Berkah Ramadhan. Bulan puasa
tahun ini begitu luar biasa. Ada dua hal yang mungkin terdengar sepele, tetapi
bagi diriku sangat penting.
Pertama.
Inilah bulan yang menegaskan diriku masih memiliki getar hati. Konflik dan
kerusuhan menjelang penghujung bulan Mei memberikan gambaran bahwa saya perlu
bersyukur. Bersyukur atas hati yang telah Allah berikan masih berfungsi dengan
baik. Sejauh dan sedalam apa pun perbedaan pandangan politik kita bukan lantas
membenarkan segala bentuk kekerasan yang diterima kedua kubu. Hatiku masih bisa
ikut merasakan perih dan sakit saat melihat orang dilempari batu, lalu dibalas
pukulan, tendangan, injakan hingga jatuh korban dari kedua belah pihak. Baik
yang telah terdata maupun tak ikut masuk statistik.
Batinku merasa terusik kala
muncul banyak komentar cupet di medsos yang memaki dan menyalahkan korban. Betapa
pun perbedaan pandangan politik tak menyurutkan getar hati itu. Umpama itu
adalah adik, kakak, saudara yang digebuki, dilempari karena berbeda pandangan
politik dengan kita, apakah kita layak berkomentar negatif padanya hanya karena
perihal politik? Toh, perbedaan politik tak memengaruhi seseorang masuk surga atau
neraka. Sebagai contoh, kita dapat melihat perbedaan pandangan dan cara Abu
Bakar dan Umar dalam memimpin. Keduanya tetap dijamin masuk surga.

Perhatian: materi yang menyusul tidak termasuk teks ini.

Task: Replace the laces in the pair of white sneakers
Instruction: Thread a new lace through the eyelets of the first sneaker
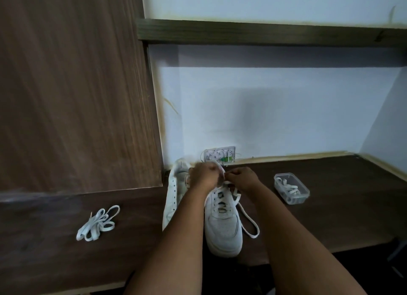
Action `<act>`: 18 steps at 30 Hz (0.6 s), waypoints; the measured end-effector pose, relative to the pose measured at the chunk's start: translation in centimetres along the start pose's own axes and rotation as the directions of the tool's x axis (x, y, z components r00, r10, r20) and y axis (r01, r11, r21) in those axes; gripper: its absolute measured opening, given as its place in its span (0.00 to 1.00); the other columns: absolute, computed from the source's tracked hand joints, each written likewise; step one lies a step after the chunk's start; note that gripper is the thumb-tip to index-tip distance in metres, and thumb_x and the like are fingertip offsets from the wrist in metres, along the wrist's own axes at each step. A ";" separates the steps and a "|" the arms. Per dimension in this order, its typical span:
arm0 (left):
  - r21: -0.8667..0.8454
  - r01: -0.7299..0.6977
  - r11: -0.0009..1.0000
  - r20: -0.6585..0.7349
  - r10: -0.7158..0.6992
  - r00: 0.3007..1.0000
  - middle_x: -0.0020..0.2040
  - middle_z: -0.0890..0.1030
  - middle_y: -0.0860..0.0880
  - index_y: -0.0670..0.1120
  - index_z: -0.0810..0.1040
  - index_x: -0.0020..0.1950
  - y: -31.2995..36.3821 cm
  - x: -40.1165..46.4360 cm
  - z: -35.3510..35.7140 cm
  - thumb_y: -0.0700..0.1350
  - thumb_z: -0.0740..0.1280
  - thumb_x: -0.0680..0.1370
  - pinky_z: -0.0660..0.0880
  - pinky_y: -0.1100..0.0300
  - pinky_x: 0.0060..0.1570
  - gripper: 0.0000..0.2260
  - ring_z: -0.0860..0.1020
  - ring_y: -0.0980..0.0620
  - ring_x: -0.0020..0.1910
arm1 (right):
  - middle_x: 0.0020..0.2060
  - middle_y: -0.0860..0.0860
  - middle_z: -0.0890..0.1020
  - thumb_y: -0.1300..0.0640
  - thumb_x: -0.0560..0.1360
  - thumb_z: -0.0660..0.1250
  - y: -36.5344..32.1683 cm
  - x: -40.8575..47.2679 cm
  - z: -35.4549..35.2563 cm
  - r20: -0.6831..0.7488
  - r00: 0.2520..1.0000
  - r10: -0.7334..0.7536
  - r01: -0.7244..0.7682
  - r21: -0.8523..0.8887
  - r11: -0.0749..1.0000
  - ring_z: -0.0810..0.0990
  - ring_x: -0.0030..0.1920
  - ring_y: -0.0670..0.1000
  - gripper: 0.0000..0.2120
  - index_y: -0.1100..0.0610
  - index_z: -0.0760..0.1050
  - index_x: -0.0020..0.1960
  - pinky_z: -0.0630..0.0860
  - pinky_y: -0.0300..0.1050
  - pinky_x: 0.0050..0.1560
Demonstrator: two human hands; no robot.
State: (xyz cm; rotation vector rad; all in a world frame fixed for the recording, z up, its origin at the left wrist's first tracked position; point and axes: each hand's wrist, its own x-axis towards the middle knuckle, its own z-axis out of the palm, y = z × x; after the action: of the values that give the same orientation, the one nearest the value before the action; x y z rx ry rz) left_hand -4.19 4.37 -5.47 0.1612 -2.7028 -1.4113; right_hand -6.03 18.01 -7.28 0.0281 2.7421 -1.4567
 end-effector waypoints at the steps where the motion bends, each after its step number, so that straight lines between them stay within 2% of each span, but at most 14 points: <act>1: -0.332 0.046 0.942 -0.028 -0.059 0.998 0.58 0.80 0.49 0.54 0.81 0.42 0.9 -0.1 -0.8 0.48 0.62 0.79 0.72 0.52 0.58 0.10 0.75 0.44 0.60 | 0.40 0.60 0.85 0.55 0.74 0.68 0.1 0.1 -0.1 0.009 1.000 0.001 -0.001 -0.003 1.000 0.79 0.29 0.53 0.09 0.58 0.84 0.50 0.76 0.43 0.33; 2: -0.590 0.038 0.806 -0.047 -0.082 0.996 0.59 0.80 0.49 0.53 0.78 0.42 1.9 -0.1 -2.2 0.47 0.62 0.80 0.71 0.55 0.55 0.09 0.75 0.45 0.60 | 0.40 0.60 0.85 0.55 0.75 0.67 0.2 0.2 -0.2 0.018 1.000 0.001 0.000 -0.020 1.000 0.78 0.27 0.51 0.09 0.58 0.84 0.50 0.75 0.40 0.31; 3: -0.762 0.003 0.648 -0.063 -0.079 0.995 0.58 0.80 0.50 0.52 0.76 0.43 2.9 0.0 -3.9 0.46 0.61 0.81 0.70 0.57 0.53 0.08 0.76 0.47 0.58 | 0.40 0.59 0.85 0.55 0.75 0.67 0.3 0.2 -0.3 0.025 1.000 -0.001 0.002 -0.036 0.999 0.77 0.26 0.50 0.09 0.58 0.83 0.50 0.74 0.39 0.31; 5: -0.946 -0.021 0.323 -0.034 -0.034 0.999 0.46 0.83 0.50 0.50 0.74 0.42 4.5 -0.5 -7.8 0.45 0.60 0.81 0.72 0.62 0.41 0.09 0.79 0.52 0.45 | 0.39 0.57 0.84 0.55 0.76 0.66 0.2 0.2 -0.6 0.041 0.999 -0.021 0.023 -0.066 0.998 0.77 0.26 0.47 0.10 0.58 0.83 0.52 0.74 0.39 0.32; 6: -0.969 0.000 0.246 0.002 0.010 1.000 0.40 0.83 0.51 0.49 0.72 0.39 5.0 -1.2 -9.6 0.46 0.60 0.81 0.70 0.66 0.32 0.11 0.78 0.55 0.36 | 0.39 0.55 0.83 0.55 0.77 0.65 0.1 0.3 -0.6 0.064 0.997 -0.041 0.047 -0.099 0.994 0.76 0.26 0.44 0.10 0.57 0.82 0.53 0.73 0.39 0.33; 7: -0.967 0.017 0.255 0.029 0.046 0.999 0.37 0.83 0.51 0.48 0.71 0.35 5.2 -1.8 -11.0 0.46 0.61 0.81 0.67 0.69 0.26 0.13 0.75 0.57 0.29 | 0.41 0.53 0.82 0.56 0.78 0.64 0.2 0.4 -0.5 0.100 0.993 -0.058 0.072 -0.143 0.987 0.76 0.28 0.42 0.11 0.57 0.81 0.55 0.73 0.38 0.35; 9: -0.942 0.027 0.334 0.074 0.131 0.989 0.35 0.82 0.50 0.47 0.71 0.30 5.3 -3.2 -12.8 0.46 0.62 0.78 0.62 0.71 0.21 0.16 0.70 0.58 0.24 | 0.51 0.53 0.82 0.52 0.78 0.63 -0.1 0.5 -0.4 0.180 0.979 -0.098 0.141 -0.244 0.960 0.80 0.43 0.47 0.12 0.52 0.80 0.58 0.73 0.40 0.45; 11: -0.955 0.027 0.295 0.109 0.265 0.958 0.34 0.80 0.49 0.47 0.73 0.26 5.6 -4.5 -13.6 0.45 0.63 0.75 0.59 0.71 0.18 0.17 0.68 0.59 0.22 | 0.58 0.54 0.80 0.37 0.71 0.65 -0.4 0.3 -0.3 0.222 0.968 -0.119 0.199 -0.385 0.901 0.78 0.56 0.54 0.15 0.41 0.80 0.54 0.74 0.46 0.57; 12: -0.962 0.017 0.272 0.109 0.326 0.939 0.33 0.79 0.49 0.47 0.73 0.26 6.1 -5.0 -13.9 0.46 0.63 0.75 0.58 0.71 0.18 0.17 0.67 0.59 0.22 | 0.58 0.53 0.79 0.29 0.66 0.65 -0.6 0.0 -0.3 0.224 0.966 -0.131 0.219 -0.433 0.874 0.76 0.60 0.55 0.20 0.36 0.79 0.52 0.73 0.51 0.62; 13: -0.966 -0.008 0.260 0.093 0.373 0.923 0.33 0.78 0.49 0.46 0.74 0.28 6.6 -5.4 -13.9 0.46 0.62 0.76 0.59 0.71 0.19 0.16 0.67 0.59 0.22 | 0.59 0.51 0.78 0.26 0.61 0.66 -0.8 -0.4 -0.2 0.246 0.956 -0.159 0.257 -0.442 0.859 0.73 0.62 0.55 0.24 0.35 0.78 0.53 0.71 0.54 0.64; 15: -0.968 -0.073 0.242 0.041 0.436 0.899 0.36 0.78 0.49 0.45 0.74 0.35 7.9 -5.9 -13.6 0.45 0.61 0.79 0.61 0.69 0.22 0.13 0.68 0.58 0.26 | 0.59 0.48 0.74 0.31 0.59 0.73 -1.6 -1.3 0.2 0.266 0.934 -0.238 0.325 -0.358 0.875 0.70 0.62 0.52 0.31 0.38 0.75 0.59 0.70 0.55 0.65; 16: -0.969 -0.106 0.224 0.009 0.458 0.889 0.37 0.78 0.49 0.45 0.74 0.40 8.6 -6.2 -13.2 0.44 0.60 0.80 0.63 0.68 0.25 0.10 0.70 0.57 0.29 | 0.58 0.50 0.73 0.33 0.58 0.75 -2.2 -2.0 0.5 0.242 0.930 -0.277 0.336 -0.254 0.907 0.71 0.61 0.53 0.33 0.38 0.73 0.60 0.73 0.56 0.63; 17: -0.969 -0.133 0.210 -0.020 0.467 0.884 0.39 0.79 0.48 0.45 0.74 0.43 9.3 -6.4 -12.5 0.43 0.60 0.81 0.64 0.67 0.28 0.08 0.71 0.56 0.32 | 0.55 0.53 0.75 0.34 0.59 0.76 -2.7 -2.2 0.9 0.232 0.919 -0.319 0.350 -0.109 0.930 0.75 0.58 0.54 0.31 0.39 0.73 0.59 0.77 0.56 0.58; 18: -0.963 -0.162 0.217 -0.046 0.458 0.888 0.40 0.79 0.49 0.45 0.75 0.45 9.8 -6.6 -11.8 0.42 0.59 0.81 0.64 0.66 0.30 0.07 0.71 0.56 0.34 | 0.50 0.54 0.77 0.36 0.64 0.74 -3.5 -2.9 0.9 0.244 0.915 -0.320 0.319 0.048 0.947 0.79 0.52 0.53 0.24 0.41 0.75 0.56 0.80 0.55 0.52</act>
State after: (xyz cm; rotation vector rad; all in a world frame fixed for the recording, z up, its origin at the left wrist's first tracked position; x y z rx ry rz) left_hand 3.28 1.27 9.11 -0.6754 -1.2912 -2.6754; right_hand -3.27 15.36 -4.76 -0.5900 2.6204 -1.4191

Jatuhnya korban tidak direspon
dengan semestinya, alih-alih lebih meratapi fasilitas publik yang rusak. Sepengetahuanku,
kematian seseorang yang terbunuh bukan karena alasan yang haq, sama dengan
kematian seluruh umat manusia. Hal ini bukan berarti kematian dalam arti fisik
melainkan kematian sifat-sifat yang melekat dalam martabat manusia. Pemahaman
rasa semacam ini tak mungkin diperoleh dengan hasil membaca komik atau menonton
sinetron. Saya tak tahu pasti rahmat Allah tersebut merasuk melalui mana. Tanpa
sadar air mata menetes dan dengan suara lirih muncul kalimat, “saya masih
manusia.”
Berkah ramadhan kedua adalah
sesuatu yang spesial, mengharukan, dan menguras emosi meskipun ekspresiku
mungkin datar-datar saja kala itu. Teriakan dan tangisan itu melebihi Polonaise
No. 6 Op. 53 Chopin. Aku mulai memahami suatu ayat yang menyebut “anak adalah
perhiasan dunia”.
Pada sedekah laut yang hampir
membuatku mati tenggelam, tak pernah terbersit akan memiliki anak yang bisa
kugendong, kugoda, dan kuajak bercanda. Barangkali karena pengalaman-pengalaman
yang membuatku hampir modiar berkali-kali yang kemudian membuatku tak terlalu
banyak bermimpi muluk-muluk.
Inilah tanggung jawab baru
yang mesti kuemban seumur hidup. Kewajiban pertama seorang ayah adalah memberi
nama. Ada banyak ribuan nama yang melayang dalam benakku. Padahal anakku hanya
satu. Perihal nama ini sangat penting karena pada dasarnya nama adalah doa.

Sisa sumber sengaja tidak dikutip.